ASSIGNED TASK: Everything in the listing must be repeated exactly, apart from the images.
+ + + + + + +
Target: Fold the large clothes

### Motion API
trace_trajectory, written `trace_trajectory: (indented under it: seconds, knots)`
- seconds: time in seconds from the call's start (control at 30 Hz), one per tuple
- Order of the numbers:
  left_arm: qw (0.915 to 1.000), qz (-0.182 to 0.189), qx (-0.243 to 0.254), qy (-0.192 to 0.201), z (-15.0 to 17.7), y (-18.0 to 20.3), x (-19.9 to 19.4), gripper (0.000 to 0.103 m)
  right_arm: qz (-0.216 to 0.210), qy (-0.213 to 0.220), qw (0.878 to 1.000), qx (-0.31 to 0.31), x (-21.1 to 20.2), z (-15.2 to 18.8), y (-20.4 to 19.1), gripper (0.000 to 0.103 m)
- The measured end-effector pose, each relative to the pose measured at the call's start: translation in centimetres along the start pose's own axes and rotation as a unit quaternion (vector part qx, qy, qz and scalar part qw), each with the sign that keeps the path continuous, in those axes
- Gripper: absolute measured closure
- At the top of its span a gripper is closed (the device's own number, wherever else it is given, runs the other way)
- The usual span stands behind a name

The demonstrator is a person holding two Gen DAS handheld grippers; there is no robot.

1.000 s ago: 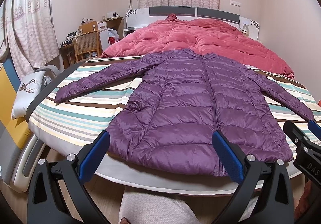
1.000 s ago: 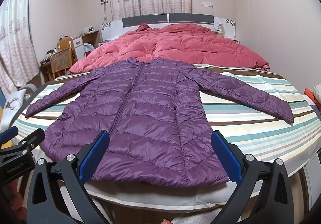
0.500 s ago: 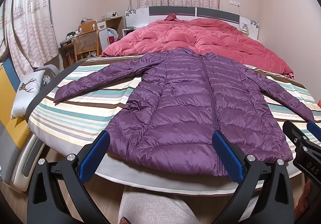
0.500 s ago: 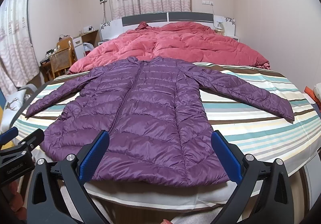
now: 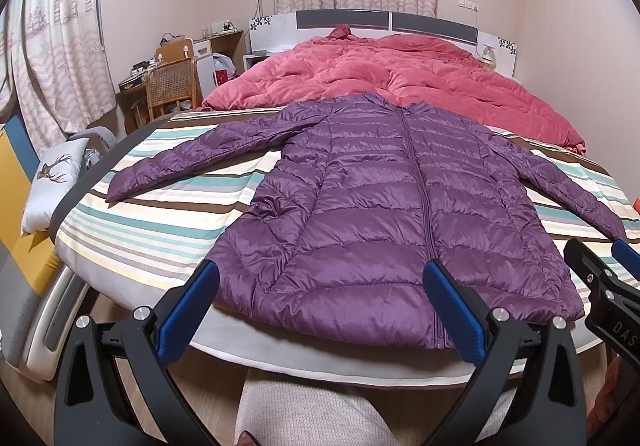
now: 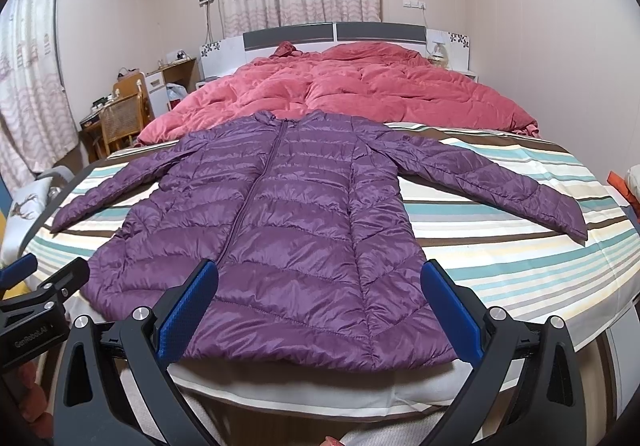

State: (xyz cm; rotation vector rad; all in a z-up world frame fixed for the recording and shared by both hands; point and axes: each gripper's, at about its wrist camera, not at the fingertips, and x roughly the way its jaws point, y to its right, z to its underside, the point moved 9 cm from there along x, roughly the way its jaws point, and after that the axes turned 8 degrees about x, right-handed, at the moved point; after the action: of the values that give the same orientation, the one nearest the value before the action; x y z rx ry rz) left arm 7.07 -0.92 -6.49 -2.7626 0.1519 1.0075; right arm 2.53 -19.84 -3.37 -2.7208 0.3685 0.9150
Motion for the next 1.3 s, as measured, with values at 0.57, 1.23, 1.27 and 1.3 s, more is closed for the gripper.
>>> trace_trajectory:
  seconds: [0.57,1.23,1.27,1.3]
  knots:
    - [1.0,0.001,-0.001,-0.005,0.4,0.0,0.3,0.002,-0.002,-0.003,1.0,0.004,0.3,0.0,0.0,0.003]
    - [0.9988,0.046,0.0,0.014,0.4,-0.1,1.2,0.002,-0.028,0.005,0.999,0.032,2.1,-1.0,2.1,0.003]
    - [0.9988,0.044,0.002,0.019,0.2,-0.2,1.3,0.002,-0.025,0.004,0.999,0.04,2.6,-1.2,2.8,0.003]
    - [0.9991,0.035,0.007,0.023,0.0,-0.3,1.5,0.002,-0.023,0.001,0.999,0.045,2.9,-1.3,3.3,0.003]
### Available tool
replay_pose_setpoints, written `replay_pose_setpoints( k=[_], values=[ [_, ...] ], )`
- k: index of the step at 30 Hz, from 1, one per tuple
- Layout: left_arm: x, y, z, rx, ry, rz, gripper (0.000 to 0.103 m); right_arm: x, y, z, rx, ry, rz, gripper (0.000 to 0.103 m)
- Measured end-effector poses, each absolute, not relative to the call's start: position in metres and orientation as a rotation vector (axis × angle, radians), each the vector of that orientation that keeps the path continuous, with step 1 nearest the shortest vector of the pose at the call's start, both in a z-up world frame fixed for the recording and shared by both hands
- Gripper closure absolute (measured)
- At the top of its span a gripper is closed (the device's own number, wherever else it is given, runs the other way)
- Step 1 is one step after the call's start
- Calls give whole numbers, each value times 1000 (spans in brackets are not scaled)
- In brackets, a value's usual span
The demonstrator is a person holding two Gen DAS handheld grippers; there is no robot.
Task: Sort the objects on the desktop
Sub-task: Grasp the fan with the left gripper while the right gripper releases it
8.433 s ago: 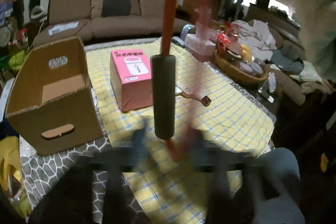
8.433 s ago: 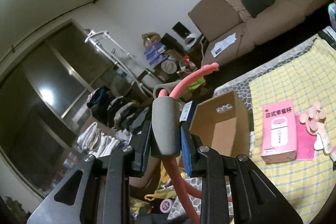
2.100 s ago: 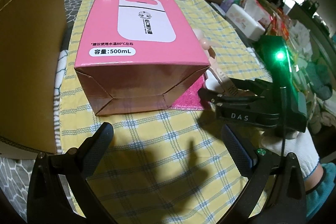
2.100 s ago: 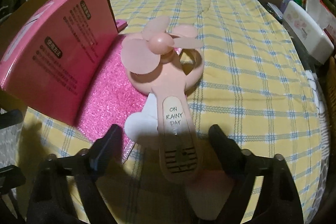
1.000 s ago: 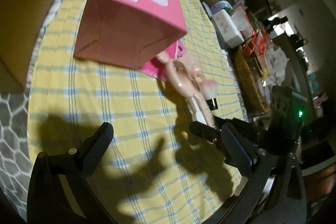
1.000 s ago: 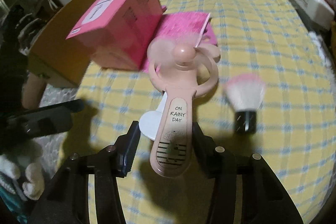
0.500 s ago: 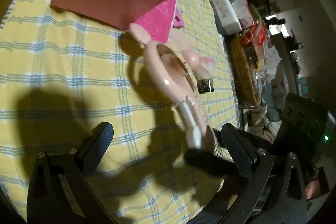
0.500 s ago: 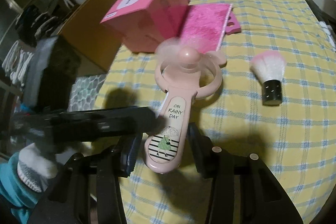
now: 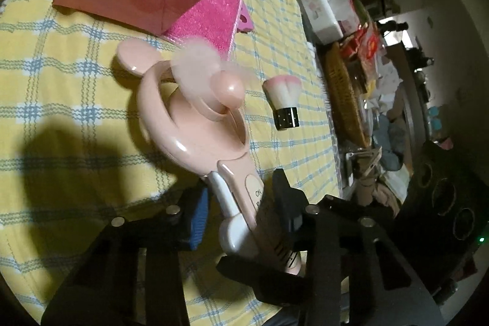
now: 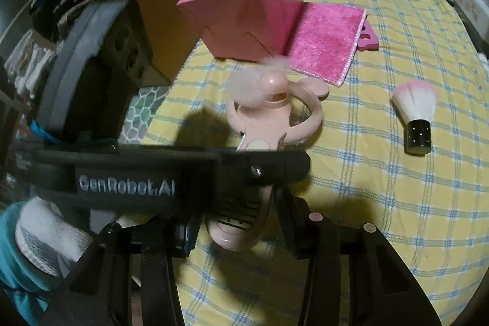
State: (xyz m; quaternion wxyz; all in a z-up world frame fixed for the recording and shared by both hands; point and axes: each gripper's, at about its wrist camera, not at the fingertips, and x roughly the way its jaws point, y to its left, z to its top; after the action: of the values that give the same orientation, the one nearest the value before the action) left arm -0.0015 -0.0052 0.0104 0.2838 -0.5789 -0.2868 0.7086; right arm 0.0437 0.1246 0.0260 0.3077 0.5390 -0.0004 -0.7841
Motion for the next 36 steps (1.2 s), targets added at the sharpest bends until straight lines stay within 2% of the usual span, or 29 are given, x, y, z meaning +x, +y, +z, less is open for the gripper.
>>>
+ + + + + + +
EXERCISE RESPONSE:
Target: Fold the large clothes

### Motion API
trace_trajectory, written `trace_trajectory: (indented under it: seconds, knots)`
- seconds: time in seconds from the call's start (control at 30 Hz), one per tuple
- Order of the numbers:
  left_arm: qw (0.915 to 1.000), qz (-0.182 to 0.189), qx (-0.243 to 0.254), qy (-0.192 to 0.201), z (-15.0 to 17.7), y (-18.0 to 20.3), x (-19.9 to 19.4), gripper (0.000 to 0.103 m)
  right_arm: qz (-0.216 to 0.210), qy (-0.213 to 0.220), qw (0.878 to 1.000), qx (-0.31 to 0.31), x (-21.1 to 20.2), z (-15.2 to 18.8), y (-20.4 to 19.1), gripper (0.000 to 0.103 m)
- The measured end-effector pose, each relative to the pose measured at the call's start: translation in centimetres along the start pose's own axes and rotation as a unit quaternion (vector part qx, qy, qz and scalar part qw), each with the sign that keeps the path continuous, in those axes
- Gripper: absolute measured closure
- At the top of its span a gripper is closed (the device's own number, wherever else it is given, runs the other way)
- The usual span stands behind a name

The demonstrator is a person holding two Gen DAS handheld grippers; there is no robot.

1.000 s ago: 
1.000 s ago: 
0.500 s ago: 
0.500 s ago: 
now: 
now: 

State: (xyz cm; rotation vector rad; all in a z-up world frame fixed for the recording and shared by both hands; point and axes: each gripper's, at about its wrist camera, not at the fingertips, and x roughly the way its jaws point, y to its right, z to its underside, the point moved 9 cm from there along x, roughly the way its jaws point, and after that the axes turned 8 degrees about x, right-handed, at the moved point; after the action: of the values that give the same orientation, the one nearest the value before the action; x y z rx ry rz) left arm 7.07 -0.92 -6.49 -2.7626 0.1519 1.0075; right arm 2.53 -19.84 -3.37 -2.7208 0.3685 0.9150
Motion for the next 1.3 s, as measured, with values at 0.57, 1.23, 1.27 and 1.3 s, more is closed for the gripper.
>>> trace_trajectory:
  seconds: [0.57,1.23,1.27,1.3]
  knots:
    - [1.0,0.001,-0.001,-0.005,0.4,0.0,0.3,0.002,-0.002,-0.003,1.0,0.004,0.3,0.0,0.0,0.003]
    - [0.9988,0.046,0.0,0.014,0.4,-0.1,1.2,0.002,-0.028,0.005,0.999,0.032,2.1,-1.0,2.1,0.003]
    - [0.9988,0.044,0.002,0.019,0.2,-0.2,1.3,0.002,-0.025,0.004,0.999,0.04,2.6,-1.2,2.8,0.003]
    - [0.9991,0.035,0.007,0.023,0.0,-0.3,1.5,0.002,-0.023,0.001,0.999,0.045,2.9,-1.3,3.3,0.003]
### Available tool
replay_pose_setpoints, written `replay_pose_setpoints( k=[_], values=[ [_, ...] ], )`
- k: index of the step at 30 Hz, from 1, one per tuple
- Layout: left_arm: x, y, z, rx, ry, rz, gripper (0.000 to 0.103 m); right_arm: x, y, z, rx, ry, rz, gripper (0.000 to 0.103 m)
- Measured end-effector poses, each absolute, not relative to the call's start: position in metres and orientation as a rotation vector (axis × angle, radians), each the vector of that orientation that keeps the path continuous, with step 1 nearest the shortest vector of the pose at the call's start, both in a z-up world frame fixed for the recording and shared by both hands
- Gripper closure absolute (measured)
- At the top of its span a gripper is closed (the device's own number, wherever else it is given, runs the other way)
- Step 1 is one step after the call's start
- Calls give whole numbers, each value times 1000 (spans in brackets are not scaled)
- In brackets, a value's usual span
The demonstrator is a person holding two Gen DAS handheld grippers; there is no robot.
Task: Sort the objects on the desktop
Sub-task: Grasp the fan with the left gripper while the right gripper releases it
8.433 s ago: 
8.433 s ago: 
2.100 s ago: 
2.100 s ago: 
1.000 s ago: 
1.000 s ago: 
0.500 s ago: 
0.500 s ago: 
now: 
now: 
State: (xyz m; quaternion wxyz; all in a z-up world frame fixed for the recording and shared by both hands; point and axes: each gripper's, at about its wrist camera, not at the fingertips, and x roughly the way its jaws point, y to its left, z to its top; after the action: of the values that give the same orientation, the one nearest the value before the action) left arm -0.0015 -0.0052 0.0104 0.2838 -0.5789 -0.2868 0.7086; right arm 0.0437 0.1246 0.0260 0.3077 0.5390 -0.0004 -0.7841
Motion for the next 36 steps (1.2 s), targets added at the sharpest bends until straight lines stay within 2% of the usual span, or 29 are given, x, y, z meaning +x, +y, +z, less is open for the gripper.
>>>

This exercise calls for no further output.